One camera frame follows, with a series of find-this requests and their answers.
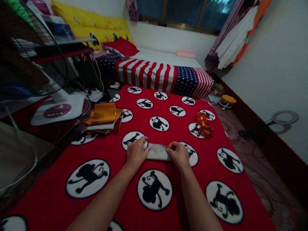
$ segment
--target yellow headboard
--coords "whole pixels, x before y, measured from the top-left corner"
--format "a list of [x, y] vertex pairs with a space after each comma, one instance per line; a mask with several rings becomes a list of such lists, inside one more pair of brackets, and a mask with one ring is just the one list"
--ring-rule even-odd
[[52, 4], [57, 15], [70, 25], [74, 35], [97, 39], [96, 42], [89, 43], [94, 50], [102, 50], [102, 42], [116, 41], [119, 37], [133, 43], [124, 19], [103, 17], [54, 0]]

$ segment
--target yellow stool
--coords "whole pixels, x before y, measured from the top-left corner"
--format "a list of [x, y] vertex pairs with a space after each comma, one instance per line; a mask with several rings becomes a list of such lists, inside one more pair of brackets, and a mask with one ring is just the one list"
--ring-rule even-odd
[[217, 102], [216, 104], [220, 104], [223, 108], [223, 110], [225, 110], [226, 108], [231, 108], [233, 106], [233, 104], [236, 103], [236, 99], [229, 96], [229, 95], [223, 95]]

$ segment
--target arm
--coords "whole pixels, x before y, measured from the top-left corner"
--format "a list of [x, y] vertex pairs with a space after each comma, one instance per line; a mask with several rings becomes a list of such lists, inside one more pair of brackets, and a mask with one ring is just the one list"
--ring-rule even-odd
[[223, 231], [216, 215], [189, 164], [189, 154], [184, 145], [173, 141], [166, 149], [180, 170], [182, 189], [191, 230]]
[[118, 174], [101, 191], [96, 198], [79, 214], [66, 231], [107, 230], [129, 182], [148, 156], [151, 147], [144, 149], [143, 136], [130, 143], [127, 149], [127, 162]]

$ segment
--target tiled floor
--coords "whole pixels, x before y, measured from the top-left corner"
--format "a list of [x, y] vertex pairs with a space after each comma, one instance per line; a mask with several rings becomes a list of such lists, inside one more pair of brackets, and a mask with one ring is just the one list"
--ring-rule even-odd
[[308, 215], [254, 143], [238, 135], [243, 126], [231, 110], [212, 103], [272, 222], [279, 231], [308, 230]]

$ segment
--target window frame
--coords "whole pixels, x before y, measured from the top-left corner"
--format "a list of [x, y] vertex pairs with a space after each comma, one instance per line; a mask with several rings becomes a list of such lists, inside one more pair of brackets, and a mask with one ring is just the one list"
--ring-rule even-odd
[[140, 15], [138, 21], [148, 22], [150, 24], [162, 23], [162, 24], [166, 24], [167, 27], [173, 27], [173, 28], [177, 28], [177, 29], [189, 30], [189, 31], [206, 33], [206, 34], [218, 36], [221, 30], [209, 29], [209, 28], [206, 28], [206, 27], [199, 26], [207, 3], [208, 3], [208, 0], [203, 1], [201, 11], [199, 13], [197, 23], [196, 23], [195, 26], [188, 25], [188, 24], [185, 24], [185, 23], [178, 23], [178, 22], [165, 20], [167, 0], [164, 0], [163, 13], [162, 13], [161, 19]]

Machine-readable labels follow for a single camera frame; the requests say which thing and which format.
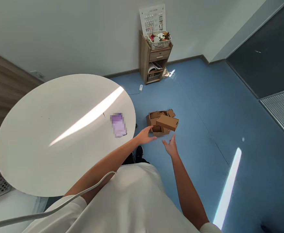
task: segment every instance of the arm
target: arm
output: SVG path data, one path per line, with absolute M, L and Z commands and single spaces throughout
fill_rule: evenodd
M 178 155 L 175 134 L 172 136 L 169 144 L 165 140 L 162 140 L 162 143 L 165 145 L 166 151 L 171 156 L 182 212 L 184 216 L 200 230 L 202 225 L 209 222 L 209 220 L 198 193 Z
M 118 147 L 107 156 L 97 162 L 89 171 L 87 171 L 73 187 L 63 196 L 75 195 L 87 188 L 98 183 L 103 176 L 111 171 L 117 171 L 128 155 L 140 144 L 148 143 L 157 137 L 148 137 L 148 132 L 153 126 L 146 127 L 136 137 Z M 114 174 L 108 175 L 105 180 L 95 189 L 81 195 L 87 204 L 95 197 L 95 195 L 103 188 L 103 186 L 113 177 Z

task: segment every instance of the sleeve
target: sleeve
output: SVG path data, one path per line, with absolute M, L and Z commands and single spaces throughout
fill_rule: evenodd
M 73 196 L 61 198 L 53 203 L 46 212 L 55 209 Z M 65 233 L 86 207 L 86 201 L 82 197 L 78 197 L 54 214 L 34 220 L 23 233 Z
M 223 233 L 217 226 L 213 223 L 205 223 L 200 228 L 201 233 Z

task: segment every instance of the wooden cabinet
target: wooden cabinet
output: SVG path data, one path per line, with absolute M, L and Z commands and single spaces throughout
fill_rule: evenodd
M 145 40 L 142 32 L 140 31 L 140 60 L 139 69 L 140 75 L 145 84 L 158 82 L 161 80 L 165 70 L 165 66 L 169 59 L 173 44 L 170 42 L 169 47 L 159 50 L 152 50 Z M 155 70 L 148 73 L 148 64 L 152 61 L 156 61 L 161 67 L 161 70 Z

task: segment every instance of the person
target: person
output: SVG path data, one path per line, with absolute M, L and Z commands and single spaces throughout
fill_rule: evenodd
M 73 195 L 97 184 L 95 189 L 74 199 L 56 213 L 34 220 L 24 233 L 69 232 L 201 232 L 219 233 L 209 222 L 202 202 L 178 154 L 175 134 L 169 143 L 162 140 L 171 157 L 176 187 L 183 214 L 166 195 L 157 169 L 143 160 L 141 144 L 149 137 L 152 126 L 102 158 L 73 187 L 46 211 L 67 201 Z M 136 147 L 135 162 L 132 154 Z

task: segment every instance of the white plastic basket
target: white plastic basket
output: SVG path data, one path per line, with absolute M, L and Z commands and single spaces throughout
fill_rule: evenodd
M 162 31 L 156 31 L 156 32 L 150 32 L 147 34 L 147 42 L 149 44 L 149 46 L 151 47 L 152 50 L 157 50 L 157 49 L 164 49 L 164 48 L 167 48 L 170 44 L 170 41 L 171 41 L 171 36 L 169 36 L 169 40 L 165 40 L 165 41 L 160 41 L 160 42 L 152 42 L 151 39 L 149 38 L 149 36 L 151 36 L 153 33 L 156 35 L 156 34 L 159 34 L 161 33 Z

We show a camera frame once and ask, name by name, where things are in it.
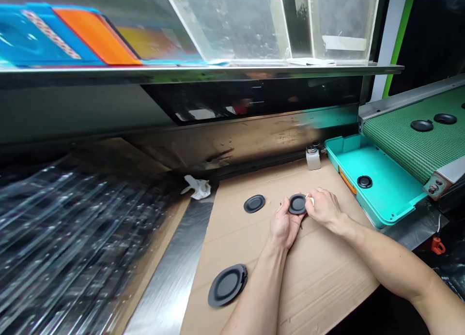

What to produce: Please copy out the entries above exactly as they appear, but skip their images.

Response for this exercise:
One camera frame follows, with a series of find-this requests and their answers.
$ segment
--target yellow headboard
--coords "whole pixels, x before y, measured from the top-left corner"
--format "a list of [x, y] vertex pairs with a space after each comma, one instance per line; a mask with several rings becomes a list of such lists, inside one more pair of brackets, and a mask with one ring is just the one list"
--ring-rule even-odd
[[52, 4], [57, 15], [70, 25], [74, 35], [97, 39], [96, 42], [89, 43], [94, 50], [102, 50], [102, 42], [116, 41], [119, 37], [133, 43], [124, 19], [103, 17], [54, 0]]

$ segment
--target yellow stool
--coords "whole pixels, x before y, measured from the top-left corner"
--format "a list of [x, y] vertex pairs with a space after each comma, one instance per line; a mask with several rings becomes a list of such lists, inside one more pair of brackets, and a mask with one ring is just the one list"
--ring-rule even-odd
[[217, 102], [216, 104], [220, 104], [223, 108], [223, 110], [225, 110], [226, 108], [231, 108], [233, 106], [233, 104], [236, 103], [236, 99], [229, 96], [229, 95], [223, 95]]

$ segment
--target arm
--coords "whole pixels, x before y, measured from the top-left corner"
--format "a list of [x, y] vertex pairs with a space after each comma, one instance per line; a mask with several rings becomes a list of such lists, inside one more pair of brackets, and a mask with one ring is just the one list"
--ring-rule even-odd
[[223, 231], [216, 215], [189, 164], [189, 154], [184, 145], [173, 141], [166, 149], [180, 170], [182, 189], [191, 230]]
[[118, 174], [101, 191], [96, 198], [79, 214], [66, 231], [107, 230], [129, 182], [148, 156], [151, 147], [144, 149], [143, 136], [130, 143], [127, 149], [127, 162]]

$ segment
--target tiled floor
--coords "whole pixels, x before y, measured from the top-left corner"
--format "a list of [x, y] vertex pairs with a space after each comma, one instance per line; a mask with several rings becomes a list of such lists, inside one more pair of brackets, and a mask with one ring is just the one list"
--ring-rule even-odd
[[308, 215], [254, 143], [238, 135], [243, 126], [231, 110], [212, 103], [272, 222], [279, 231], [308, 230]]

$ segment
--target window frame
--coords "whole pixels, x before y, measured from the top-left corner"
--format "a list of [x, y] vertex pairs with a space after each comma, one instance per line; a mask with several rings becomes a list of such lists, inside one more pair of brackets, and a mask with one ring is just the one list"
--ring-rule even-odd
[[140, 15], [138, 21], [148, 22], [150, 24], [162, 23], [162, 24], [166, 24], [167, 27], [173, 27], [173, 28], [177, 28], [177, 29], [189, 30], [189, 31], [206, 33], [206, 34], [218, 36], [221, 30], [209, 29], [209, 28], [206, 28], [206, 27], [199, 26], [207, 3], [208, 3], [208, 0], [203, 1], [201, 11], [199, 13], [197, 23], [196, 23], [195, 26], [188, 25], [188, 24], [185, 24], [185, 23], [178, 23], [178, 22], [165, 20], [167, 0], [164, 0], [163, 13], [162, 13], [161, 19]]

Machine-readable labels follow for a single camera frame; the requests say which thing and which format.
task: segment every instance of the arm
target: arm
output: SVG path data, one path per line, with absolute M, L and Z commands and single spaces throughout
fill_rule: evenodd
M 178 155 L 175 134 L 172 136 L 169 144 L 165 140 L 162 140 L 162 143 L 165 145 L 166 151 L 171 156 L 182 212 L 184 216 L 200 230 L 202 225 L 209 222 L 209 220 L 198 193 Z
M 118 147 L 107 156 L 97 162 L 89 171 L 87 171 L 73 187 L 63 196 L 75 195 L 87 188 L 98 183 L 103 176 L 111 171 L 117 171 L 128 155 L 140 144 L 148 143 L 157 137 L 148 137 L 148 132 L 153 126 L 146 127 L 136 137 Z M 114 174 L 108 175 L 105 180 L 95 189 L 81 195 L 87 204 L 95 197 L 95 195 L 103 188 L 103 186 L 113 177 Z

task: segment every instance of the sleeve
target: sleeve
output: SVG path data, one path per line, with absolute M, L and Z commands and single spaces throughout
fill_rule: evenodd
M 73 196 L 61 198 L 53 203 L 46 212 L 55 209 Z M 65 233 L 86 207 L 86 201 L 82 197 L 78 197 L 54 214 L 34 220 L 23 233 Z
M 223 233 L 217 226 L 213 223 L 205 223 L 200 228 L 201 233 Z

task: segment every instance of the wooden cabinet
target: wooden cabinet
output: SVG path data, one path per line, with absolute M, L and Z commands and single spaces throughout
fill_rule: evenodd
M 145 40 L 142 32 L 140 31 L 140 60 L 139 69 L 140 75 L 145 84 L 158 82 L 161 80 L 165 70 L 165 66 L 169 59 L 173 44 L 170 42 L 169 47 L 159 50 L 152 50 Z M 155 70 L 148 73 L 148 64 L 152 61 L 156 61 L 161 67 L 161 70 Z

task: segment every instance of the person
target: person
output: SVG path data, one path per line, with absolute M, L and Z commands and single spaces throughout
fill_rule: evenodd
M 73 195 L 97 184 L 95 189 L 74 199 L 56 213 L 34 220 L 24 233 L 69 232 L 201 232 L 219 233 L 209 222 L 202 202 L 178 154 L 175 134 L 169 143 L 162 140 L 171 157 L 176 187 L 183 214 L 166 195 L 157 169 L 143 160 L 141 144 L 149 137 L 152 126 L 102 158 L 73 187 L 46 211 L 67 201 Z M 136 147 L 135 162 L 132 154 Z

task: segment every instance of the white plastic basket
target: white plastic basket
output: SVG path data, one path per line, with absolute M, L and Z commands and single spaces throughout
fill_rule: evenodd
M 162 31 L 156 31 L 156 32 L 150 32 L 147 34 L 147 42 L 149 44 L 149 46 L 151 47 L 152 50 L 157 50 L 157 49 L 164 49 L 164 48 L 167 48 L 170 44 L 170 41 L 171 41 L 171 36 L 169 36 L 169 40 L 165 40 L 165 41 L 160 41 L 160 42 L 152 42 L 151 39 L 149 38 L 149 36 L 151 36 L 153 33 L 156 35 L 156 34 L 159 34 L 161 33 Z

We show a camera frame once and ask, name by name, where things are in it.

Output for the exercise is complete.